▶ _RAW DATA_
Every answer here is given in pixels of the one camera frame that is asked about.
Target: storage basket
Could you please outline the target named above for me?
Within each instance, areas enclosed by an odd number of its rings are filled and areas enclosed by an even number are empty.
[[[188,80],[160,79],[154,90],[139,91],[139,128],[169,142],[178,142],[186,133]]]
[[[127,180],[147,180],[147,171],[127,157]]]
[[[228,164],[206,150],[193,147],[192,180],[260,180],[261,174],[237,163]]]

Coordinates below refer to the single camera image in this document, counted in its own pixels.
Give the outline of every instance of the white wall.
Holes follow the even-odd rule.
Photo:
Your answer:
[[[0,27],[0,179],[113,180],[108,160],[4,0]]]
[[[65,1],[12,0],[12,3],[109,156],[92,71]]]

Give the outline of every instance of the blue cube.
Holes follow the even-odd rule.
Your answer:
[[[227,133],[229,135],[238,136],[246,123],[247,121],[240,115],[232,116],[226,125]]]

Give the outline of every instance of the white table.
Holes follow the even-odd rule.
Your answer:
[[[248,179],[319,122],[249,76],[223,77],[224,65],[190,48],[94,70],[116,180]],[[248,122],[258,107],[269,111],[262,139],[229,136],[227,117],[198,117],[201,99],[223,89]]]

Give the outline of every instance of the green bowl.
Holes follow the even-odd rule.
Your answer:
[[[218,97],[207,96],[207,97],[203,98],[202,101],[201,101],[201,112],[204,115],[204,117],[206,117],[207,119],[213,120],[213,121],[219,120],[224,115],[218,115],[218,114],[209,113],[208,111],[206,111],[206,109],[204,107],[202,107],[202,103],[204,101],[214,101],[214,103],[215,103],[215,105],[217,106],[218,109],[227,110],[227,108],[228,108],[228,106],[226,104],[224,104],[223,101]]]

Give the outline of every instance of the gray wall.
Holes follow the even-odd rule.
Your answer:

▶ _WORK TO BE COMPLETED_
Above are the records; copy each line from them that includes the string "wall".

▶ _RESULT OF THIS TASK_
Give the outline of every instance of the white wall.
Give the outline of every instance of the gray wall.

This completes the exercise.